Rep. Eric Croft, a Democrat from Anchorage, who no longer serves in
the legislature, introduced the bill after the issue came up in a local
anti-sexual-assault group’s meetings.

“We kept hearing reports from our in-the-field social workers that
clients were getting charged,” Croft said in a recent interview. “We
had some talk about — should we get a poster child? Not only is that a
shameless use of somebody, it also wasn’t necessary. We decided to just
fight on the pure idea of the thing. It became less important why or
how much — just shouldn’t.”

Croft noted that Wasilla pushed back throughout the six months it
took to get the bill through the legislature. Even after it was signed
into law, Wasilla’s police chief cited the cost of the kits as an
unreasonable burden on taxpayers.

Estimates at the time were that the kits would cost about $5,000 to
$14,000 a year, based on the number of reported sexual assaults in the
area. Between 1995 and 2000, the Wasilla Police Dept. says that between five and 18 sexual assaults were reported each year.

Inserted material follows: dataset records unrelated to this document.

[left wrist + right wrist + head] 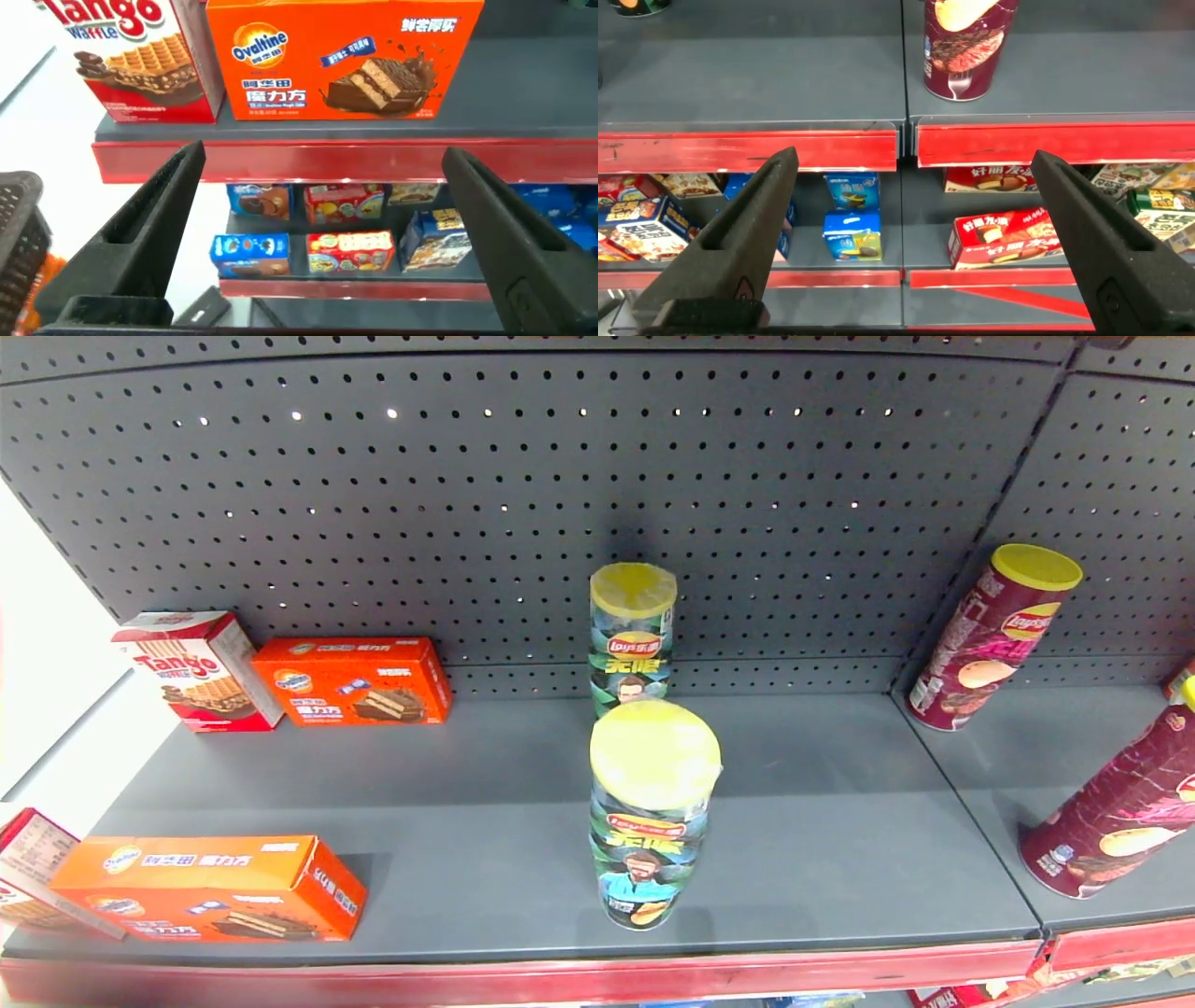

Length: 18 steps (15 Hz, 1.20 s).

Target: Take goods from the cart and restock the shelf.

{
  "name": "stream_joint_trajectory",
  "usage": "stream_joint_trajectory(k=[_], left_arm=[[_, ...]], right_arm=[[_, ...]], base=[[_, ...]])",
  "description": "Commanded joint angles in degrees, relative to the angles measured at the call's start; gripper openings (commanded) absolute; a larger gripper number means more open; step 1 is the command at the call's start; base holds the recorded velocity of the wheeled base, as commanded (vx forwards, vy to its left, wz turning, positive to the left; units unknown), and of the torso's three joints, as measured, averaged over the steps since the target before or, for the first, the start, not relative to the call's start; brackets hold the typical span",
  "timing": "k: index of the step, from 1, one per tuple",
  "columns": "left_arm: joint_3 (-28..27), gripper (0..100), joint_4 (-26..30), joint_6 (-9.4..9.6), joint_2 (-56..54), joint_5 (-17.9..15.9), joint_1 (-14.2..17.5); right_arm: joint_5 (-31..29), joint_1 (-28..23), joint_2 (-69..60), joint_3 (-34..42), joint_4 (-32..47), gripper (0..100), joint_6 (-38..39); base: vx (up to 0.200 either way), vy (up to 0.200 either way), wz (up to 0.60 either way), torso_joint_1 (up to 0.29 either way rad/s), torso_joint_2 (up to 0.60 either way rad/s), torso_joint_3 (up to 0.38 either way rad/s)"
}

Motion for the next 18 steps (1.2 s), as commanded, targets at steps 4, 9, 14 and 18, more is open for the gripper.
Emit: stream_joint_trajectory(k=[4, 9, 14, 18], left_arm=[[0.0, 100, -0.1, -0.35, -0.1, 0.2, 0.0], [0.0, 100, -0.1, -0.7, -0.1, 1.8, 0.0], [0.0, 100, -0.1, -0.7, -0.1, 1.7, 0.0], [0.0, 100, -0.1, -0.7, -0.1, 1.8, 0.0]], right_arm=[[0.0, 0.0, 0.1, 0.0, 0.0, 100, 0.0], [0.0, 0.0, 0.1, -0.1, 0.0, 100, 0.0], [0.3, 0.0, 0.1, 0.0, 0.0, 100, -0.8], [0.1, 0.0, 0.1, 0.0, 0.0, 100, -0.5]], base=[[0.0, 0.0, 0.0, 0.0, 0.0, 0.0], [-0.08, 0.0, 0.0, 0.0, 0.0, 0.001], [0.0, 0.0, 0.0, 0.0, 0.0, 0.0], [0.0, 0.0, 0.0, 0.0, 0.0, 0.0]])
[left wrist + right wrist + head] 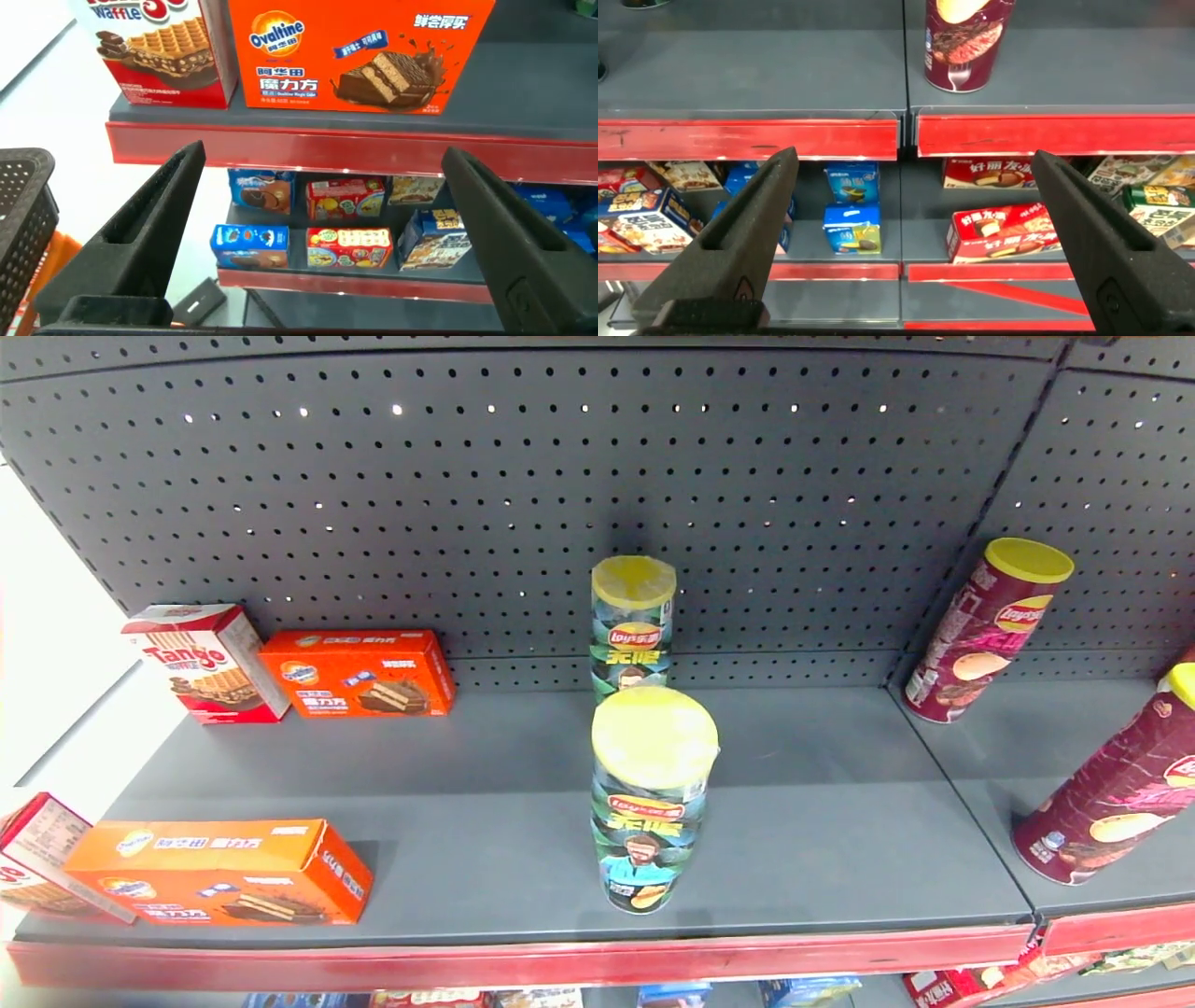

“It never made sense to me that it was something worth the fight,”
Croft said, “unless it was more about the fact that at the very end of
the rape-kit procedure, [the victim is offered] a morning-after pill. 
If you really believe the hardcore pro-life position…it’s a
government-funded abortion.”

Croft added, “I don’t know if for sure that that was the case.”

Palin’s campaign sent an email recently to her local paper responding to questions about her stand on requiring rape victims to pay for their kits.

“The entire notion of making a victim of a crime pay for anything is
crazy,” Palin wrote. ” I do not believe, nor have I ever believed, that
rape victims should have to pay for an evidence-gathering test.”

Palin may claim she didn’t know about the controversy — but she
appointed the police chief, Charlie Fannon, who was quoted as saying
that Wasilla rape victims are routinely charged for exams.

“I just don’t want to see any more burden put on the taxpayer,” Fannon told the Frontiersman in 2000.